Tom Lubowe, Benedikt Kloss, Danylo Lykov, Tyson Jones, and Daniel Lowell of NVIDIA have introduced cuQuantum SDK v25.11, a set of high-performance libraries and tools designed to accelerate both circuit- and device-level quantum computing simulations by orders of magnitude. This SDK features components that accelerate Pauli propagation and stabilizer simulations—critical methods for simulating large-scale quantum computers—and leverages NVIDIA GPUs to provide this acceleration. The development of cuQuantum addresses the growing need for validation of quantum processing unit (QPU) results and the generation of training data for AI models aimed at improving quantum processor operation, including AI-driven error correction and device design.
cuQuantum SDK Overview
The cuQuantum SDK, specifically version 25.11, introduces new components to accelerate Pauli propagation and stabilizer simulations—critical techniques for simulating large-scale quantum computers. This is increasingly important as the quality of quantum processing units (QPUs) improves and validation of results becomes key when devices exceed classical simulation capabilities. The SDK aims to provide accelerated training data for AI models used in quantum processor operation, including error correction and calibration.

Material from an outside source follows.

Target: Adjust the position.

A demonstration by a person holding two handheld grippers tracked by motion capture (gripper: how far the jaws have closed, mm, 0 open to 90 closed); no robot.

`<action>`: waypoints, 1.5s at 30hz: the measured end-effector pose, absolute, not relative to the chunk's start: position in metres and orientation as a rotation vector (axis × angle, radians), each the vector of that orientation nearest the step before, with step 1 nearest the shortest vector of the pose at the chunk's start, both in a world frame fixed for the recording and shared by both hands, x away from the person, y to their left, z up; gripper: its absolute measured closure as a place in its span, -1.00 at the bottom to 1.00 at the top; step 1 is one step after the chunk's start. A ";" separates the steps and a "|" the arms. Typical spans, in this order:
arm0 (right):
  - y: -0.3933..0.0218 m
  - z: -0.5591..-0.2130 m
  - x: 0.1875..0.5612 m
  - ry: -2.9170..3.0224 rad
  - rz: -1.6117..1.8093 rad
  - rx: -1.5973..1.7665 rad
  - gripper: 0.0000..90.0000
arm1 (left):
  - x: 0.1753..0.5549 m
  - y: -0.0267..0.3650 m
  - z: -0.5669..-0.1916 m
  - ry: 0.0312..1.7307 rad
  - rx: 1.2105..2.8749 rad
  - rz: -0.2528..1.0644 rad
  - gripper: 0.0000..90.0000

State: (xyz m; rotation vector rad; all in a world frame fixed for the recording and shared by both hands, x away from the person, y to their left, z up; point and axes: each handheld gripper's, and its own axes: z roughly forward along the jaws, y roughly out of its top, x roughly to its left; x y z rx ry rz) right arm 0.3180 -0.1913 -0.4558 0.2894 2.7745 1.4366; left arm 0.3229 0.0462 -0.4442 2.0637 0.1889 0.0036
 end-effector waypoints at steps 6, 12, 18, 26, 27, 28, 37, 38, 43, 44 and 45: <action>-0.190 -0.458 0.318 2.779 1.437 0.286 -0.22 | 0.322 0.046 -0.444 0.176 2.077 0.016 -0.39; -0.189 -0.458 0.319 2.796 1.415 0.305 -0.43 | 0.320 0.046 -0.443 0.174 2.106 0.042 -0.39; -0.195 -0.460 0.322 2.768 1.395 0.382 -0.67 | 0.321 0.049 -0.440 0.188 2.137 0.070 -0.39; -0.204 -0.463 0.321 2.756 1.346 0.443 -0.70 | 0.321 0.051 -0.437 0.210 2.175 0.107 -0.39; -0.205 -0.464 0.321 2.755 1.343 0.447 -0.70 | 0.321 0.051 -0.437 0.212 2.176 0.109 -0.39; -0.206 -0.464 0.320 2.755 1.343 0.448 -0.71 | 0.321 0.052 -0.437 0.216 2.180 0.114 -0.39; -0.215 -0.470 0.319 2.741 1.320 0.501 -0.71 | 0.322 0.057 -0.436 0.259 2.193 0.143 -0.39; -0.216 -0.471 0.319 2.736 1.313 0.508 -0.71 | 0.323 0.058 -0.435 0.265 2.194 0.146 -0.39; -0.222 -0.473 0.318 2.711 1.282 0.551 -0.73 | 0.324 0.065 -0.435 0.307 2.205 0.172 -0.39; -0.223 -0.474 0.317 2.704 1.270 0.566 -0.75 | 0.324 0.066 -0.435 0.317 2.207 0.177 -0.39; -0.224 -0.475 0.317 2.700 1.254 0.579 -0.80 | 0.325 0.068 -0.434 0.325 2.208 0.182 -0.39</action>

Pauli propagation efficiently simulates quantum circuit observables by dynamically discarding insignificant terms, allowing for estimation of otherwise intractable quantities. The cuQuantum 25.11 release offers primitives to accelerate these methods on NVIDIA GPUs. Library initialization requires allocating GPU memory—an example provided allocates 64 MiB—and defining observables as packed integers representing Pauli operators and their coefficients.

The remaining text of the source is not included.